GH: Can you tell me how you conceived this project?

traditional knowledge: I think cold mountain trail Local History – A genre that writers often condescend. From my journalism work, I’ve learned that exclusion is an important part of crafting a narrative, but local histories tend to twist and tell multiple stories. The longer I write this book, the bigger my ambitions. It started as a project to provide a brief history for the McCarthy local museum. Writing for the local oldies was a start, but a lot of people—relatively speaking…all of whom could fit into a building in New York—moved to the McCarthy area that didn’t recognize these characters, so I’m working on them as well.
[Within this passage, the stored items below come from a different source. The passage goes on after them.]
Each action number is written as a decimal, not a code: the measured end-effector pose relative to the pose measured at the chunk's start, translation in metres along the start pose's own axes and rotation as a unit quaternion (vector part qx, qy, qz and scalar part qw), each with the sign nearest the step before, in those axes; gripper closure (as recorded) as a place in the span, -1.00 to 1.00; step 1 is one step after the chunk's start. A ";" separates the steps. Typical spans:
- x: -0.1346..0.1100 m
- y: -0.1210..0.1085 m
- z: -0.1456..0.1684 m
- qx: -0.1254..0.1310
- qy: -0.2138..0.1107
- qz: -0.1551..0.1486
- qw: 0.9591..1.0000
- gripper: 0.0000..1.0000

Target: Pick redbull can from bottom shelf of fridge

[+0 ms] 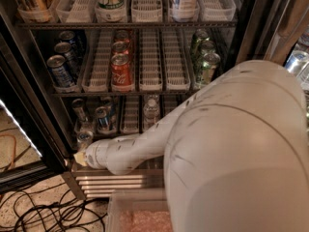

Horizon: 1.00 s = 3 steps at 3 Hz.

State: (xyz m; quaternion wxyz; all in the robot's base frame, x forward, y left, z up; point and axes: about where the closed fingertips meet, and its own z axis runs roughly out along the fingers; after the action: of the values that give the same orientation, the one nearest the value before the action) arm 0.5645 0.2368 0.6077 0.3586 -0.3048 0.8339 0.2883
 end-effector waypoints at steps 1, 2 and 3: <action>0.051 0.006 -0.025 0.017 0.025 0.094 0.995 1.00; 0.102 0.008 -0.060 0.049 0.067 0.158 0.984 1.00; 0.135 0.002 -0.079 0.080 0.110 0.193 0.972 1.00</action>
Offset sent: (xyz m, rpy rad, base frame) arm -0.1600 -0.1261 -0.0662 -0.0763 0.4917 -0.4343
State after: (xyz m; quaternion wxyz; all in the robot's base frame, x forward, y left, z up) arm 0.4547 0.1418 0.5487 0.2254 -0.1378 0.9318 0.2489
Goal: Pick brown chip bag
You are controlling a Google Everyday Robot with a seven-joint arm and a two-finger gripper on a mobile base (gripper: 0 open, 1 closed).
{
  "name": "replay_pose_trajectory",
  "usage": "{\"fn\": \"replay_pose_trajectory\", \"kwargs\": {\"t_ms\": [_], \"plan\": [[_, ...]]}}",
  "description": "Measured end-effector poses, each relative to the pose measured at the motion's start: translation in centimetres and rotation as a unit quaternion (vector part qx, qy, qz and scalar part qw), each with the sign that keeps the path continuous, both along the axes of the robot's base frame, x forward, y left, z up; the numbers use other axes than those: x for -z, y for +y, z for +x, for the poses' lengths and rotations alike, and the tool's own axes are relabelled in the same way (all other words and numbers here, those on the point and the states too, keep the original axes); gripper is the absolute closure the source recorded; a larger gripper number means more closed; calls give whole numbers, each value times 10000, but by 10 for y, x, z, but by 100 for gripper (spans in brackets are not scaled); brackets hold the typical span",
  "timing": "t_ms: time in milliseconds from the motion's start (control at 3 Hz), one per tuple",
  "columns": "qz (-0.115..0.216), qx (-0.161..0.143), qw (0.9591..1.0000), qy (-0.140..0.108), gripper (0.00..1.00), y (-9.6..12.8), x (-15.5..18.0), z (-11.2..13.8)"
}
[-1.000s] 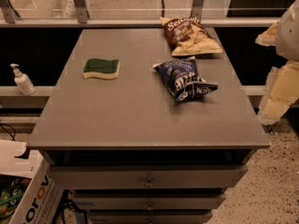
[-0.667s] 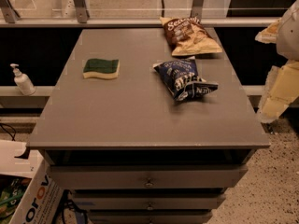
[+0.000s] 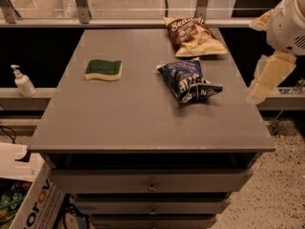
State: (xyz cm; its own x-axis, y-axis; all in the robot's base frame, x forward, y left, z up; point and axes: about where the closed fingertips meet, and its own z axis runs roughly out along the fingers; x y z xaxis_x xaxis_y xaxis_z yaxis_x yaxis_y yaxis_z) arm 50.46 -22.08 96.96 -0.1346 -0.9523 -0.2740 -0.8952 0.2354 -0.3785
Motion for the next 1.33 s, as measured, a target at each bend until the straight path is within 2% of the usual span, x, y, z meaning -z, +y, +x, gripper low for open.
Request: {"fn": "replay_pose_trajectory", "kwargs": {"t_ms": [333, 667, 1000, 1333], "plan": [[229, -66, 9997, -86, 0, 3, 17, 51], [620, -79, 9980, -15, 0, 8, 35, 104], [1164, -98, 9931, -76, 0, 12, 46, 154], [1432, -206, 9891, -264, 0, 19, 41, 194]]}}
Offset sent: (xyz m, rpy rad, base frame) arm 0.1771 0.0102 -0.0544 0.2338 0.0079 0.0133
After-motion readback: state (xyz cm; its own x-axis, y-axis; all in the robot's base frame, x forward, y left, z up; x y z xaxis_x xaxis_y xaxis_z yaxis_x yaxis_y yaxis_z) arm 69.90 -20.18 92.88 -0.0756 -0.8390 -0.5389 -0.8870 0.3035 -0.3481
Then over time, I started writing for all Alaskans. In the modern world, in modern Alaska, there is a sense of loss and change. Something about Alaska used to be true, but not so much now. What is lost is not easy to count on, and it is easy to be sentimental. Not all great things are lost. I think I managed to sell some of them in a bottle. Honestly, the response was surprising. It seemed to touch a nerve. I hope to convey Alaska’s fascination with Alaska to the next 48 people.
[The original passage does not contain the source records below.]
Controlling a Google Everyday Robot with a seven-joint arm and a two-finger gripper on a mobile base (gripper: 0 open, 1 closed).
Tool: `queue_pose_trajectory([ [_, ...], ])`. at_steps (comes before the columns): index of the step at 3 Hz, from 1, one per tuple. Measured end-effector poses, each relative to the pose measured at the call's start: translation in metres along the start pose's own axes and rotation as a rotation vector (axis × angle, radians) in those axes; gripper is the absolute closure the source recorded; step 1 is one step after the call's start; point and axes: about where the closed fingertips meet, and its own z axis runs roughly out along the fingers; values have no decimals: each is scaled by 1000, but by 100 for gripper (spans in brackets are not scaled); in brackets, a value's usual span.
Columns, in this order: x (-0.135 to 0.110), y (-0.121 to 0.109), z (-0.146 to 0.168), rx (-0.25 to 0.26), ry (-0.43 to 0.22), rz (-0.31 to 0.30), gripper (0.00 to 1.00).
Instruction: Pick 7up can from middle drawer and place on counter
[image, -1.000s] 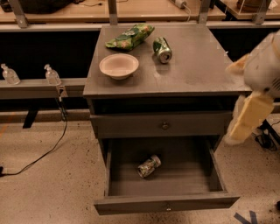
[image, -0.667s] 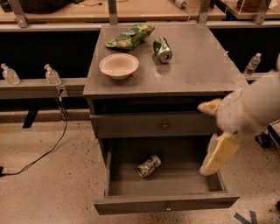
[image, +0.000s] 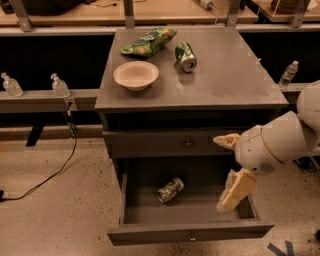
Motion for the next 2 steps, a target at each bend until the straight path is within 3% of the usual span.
queue_pose_trajectory([
  [1, 10, 1, 41, -20, -143, 25, 0],
  [2, 20, -17, 94, 48, -350, 17, 0],
])
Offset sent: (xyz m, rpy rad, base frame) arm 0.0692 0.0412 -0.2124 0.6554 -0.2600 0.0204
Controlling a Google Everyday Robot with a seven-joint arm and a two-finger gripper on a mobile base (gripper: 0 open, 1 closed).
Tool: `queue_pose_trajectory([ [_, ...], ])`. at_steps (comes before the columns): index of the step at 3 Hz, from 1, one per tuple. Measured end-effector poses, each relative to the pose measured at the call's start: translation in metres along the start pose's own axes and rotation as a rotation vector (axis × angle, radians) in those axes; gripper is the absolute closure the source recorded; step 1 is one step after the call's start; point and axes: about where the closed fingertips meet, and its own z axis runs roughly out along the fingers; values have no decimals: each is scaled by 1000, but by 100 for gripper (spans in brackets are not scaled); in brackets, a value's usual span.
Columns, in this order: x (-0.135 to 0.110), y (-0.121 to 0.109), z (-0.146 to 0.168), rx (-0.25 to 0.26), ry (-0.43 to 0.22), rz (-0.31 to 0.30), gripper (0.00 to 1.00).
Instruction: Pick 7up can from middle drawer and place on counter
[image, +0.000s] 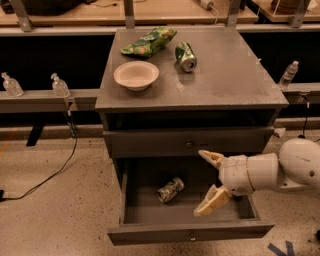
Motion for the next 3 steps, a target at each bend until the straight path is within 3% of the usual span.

Kennecott Abandoned Building

An abandoned building in Kennecott, also known as Kennecott and the Kennecott Mine. (National Park Service / Neil Herbert).

GH: What’s the charm?

traditional knowledge: Imagine you have your living room and suddenly this glacier cuts through a wall and fills three quarters of the room and you can only work on the edge of it. That’s what it’s like to be in this community. The town of McCarthy is built right on the tarmac, at the tip of the glacier. The mine is on the mountainside and the road has to go around the line of the glacier to get there. To get into the city, you have to cross a river that flows from a glacier. There is a hidden lake that floods every year and washes away human bridges. Glaciers dominate the valley.

But things have changed a bit. Mill Town is built right on the edge of a glacier, look out and you’ll see a wall of ice. Now you go there and stand in the ruins of Mill Town and you can see for miles and miles as the glacier has dropped so much – not just receding from the toes, but significantly. You are looking down at the glacier instead of looking up at it. And all this is the result of industrial civilization, the Kennecott mine is a beacon of industrial civilization, and everyone at McCarthy lives in its consequences. It’s incredible to be able to see so much change so quickly in geological time.
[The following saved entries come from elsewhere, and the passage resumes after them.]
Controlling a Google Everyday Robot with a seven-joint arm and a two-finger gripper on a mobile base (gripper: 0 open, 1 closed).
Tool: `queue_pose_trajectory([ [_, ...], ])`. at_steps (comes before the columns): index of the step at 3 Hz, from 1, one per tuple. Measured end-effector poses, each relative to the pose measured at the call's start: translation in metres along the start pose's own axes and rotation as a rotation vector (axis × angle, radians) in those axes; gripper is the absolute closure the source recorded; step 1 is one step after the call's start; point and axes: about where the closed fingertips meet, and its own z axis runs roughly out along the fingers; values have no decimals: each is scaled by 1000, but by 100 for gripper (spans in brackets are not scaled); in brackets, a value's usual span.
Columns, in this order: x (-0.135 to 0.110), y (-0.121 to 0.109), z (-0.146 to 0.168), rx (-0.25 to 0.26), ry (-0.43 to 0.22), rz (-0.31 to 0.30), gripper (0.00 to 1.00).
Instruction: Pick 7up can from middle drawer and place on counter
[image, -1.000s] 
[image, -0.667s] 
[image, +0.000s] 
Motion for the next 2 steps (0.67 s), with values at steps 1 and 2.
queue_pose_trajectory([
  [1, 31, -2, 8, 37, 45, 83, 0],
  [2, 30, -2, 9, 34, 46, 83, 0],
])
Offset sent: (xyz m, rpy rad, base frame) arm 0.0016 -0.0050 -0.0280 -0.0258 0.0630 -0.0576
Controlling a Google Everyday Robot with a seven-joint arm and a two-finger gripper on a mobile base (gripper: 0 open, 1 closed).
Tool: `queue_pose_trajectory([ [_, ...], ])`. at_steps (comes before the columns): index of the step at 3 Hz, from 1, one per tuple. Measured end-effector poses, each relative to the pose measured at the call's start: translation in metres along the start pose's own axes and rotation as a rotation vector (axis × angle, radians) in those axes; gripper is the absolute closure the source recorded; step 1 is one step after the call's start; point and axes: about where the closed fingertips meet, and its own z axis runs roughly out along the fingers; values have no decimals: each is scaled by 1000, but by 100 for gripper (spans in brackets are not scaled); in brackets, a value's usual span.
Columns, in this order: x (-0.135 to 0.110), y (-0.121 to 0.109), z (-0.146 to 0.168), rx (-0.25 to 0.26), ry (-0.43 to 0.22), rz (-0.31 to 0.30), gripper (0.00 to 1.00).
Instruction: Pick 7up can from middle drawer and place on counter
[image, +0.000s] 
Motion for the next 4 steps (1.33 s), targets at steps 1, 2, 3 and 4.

GH: What question would you most like to answer with this book?

traditional knowledge: How can we settle in the wilderness, can we? As a community, as an individual, as a family? Of course, some at McCarthy are not interested in these issues, they are more interested in moving on for the sake of making money. But as for the rest – it’s interesting to see their labor on the land. In such a sparse landscape, individuals stand out so clearly.

In addition, the book asks whether there could be a role for human communities in the Alaskan landscape, which is different from the ideal of a national park in the lower 48th century, where indigenous peoples and other settlers were pushed out, creating an early 20th century pure nature. version of. The idea of ​​conservation in Alaska is far more complex, and the McCarthy community was able to insert itself into that conversation. Much of the book asks, “What are we saving here?”

GH: How does the last question relate to the ghost town theme of the book?

traditional knowledge: Ghost towns are a metaphor for the frontier. We tend to focus on the boom side of the frontier. Opportunity to make a fortune. But the road killers left behind are nostalgic at best. I wanted to see if there was an epic that could be written about the decline of the frontier, not just the boom. At McCarthy, we can think of Kennecott Copper as the oil giant and the personification of the era we live in today, which, as Kennecott has done, is also beginning to enter a recession. The idea that Alaska itself could become a ghost town like Kennecott, and what happened before that fall, is what’s causing the problem,’what do we keep here.